In New York, the same-sex marriage bill passed by the Assembly lost in the Senate this morning (2 December), as expected. The New Jersey Legislature recently postponed a decision on the issue although it has enough votes to pass and the incoming governor has vowed to veto it. The situation in Rhode Island, with the government generally favorable and the courts opposed, is ambiguous. The Constitutions of nineteen states prohibit any kind of same-sex unions. This is frustrating.
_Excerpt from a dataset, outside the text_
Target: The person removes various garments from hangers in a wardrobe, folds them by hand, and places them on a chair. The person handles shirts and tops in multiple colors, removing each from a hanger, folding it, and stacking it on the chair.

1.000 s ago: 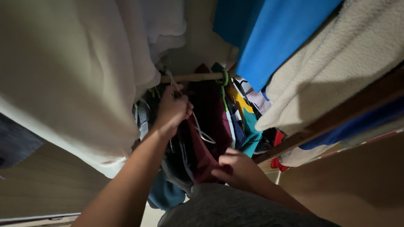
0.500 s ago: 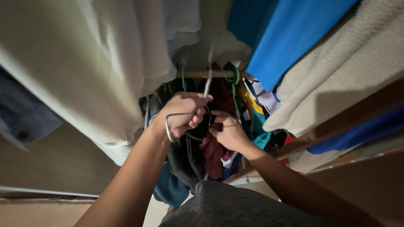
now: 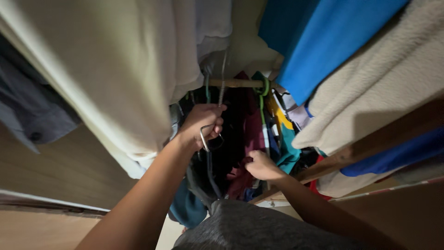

We face an uphill struggle, and may expect many more setbacks. We patiently answer the arguments against us with reason. Our answers have little effect, because those arguments spring from prejudice: the prejudice of hatred (“Them damn faggots!”), the prejudice of belief (“Youcan’t do what my religion forbids”), and the prejudice of tradition (“Marriage in our culture has meant one man and one woman for centuries”). The third prejudice is slowly fading, the second has no place in a democracy, and the first is beneath contempt.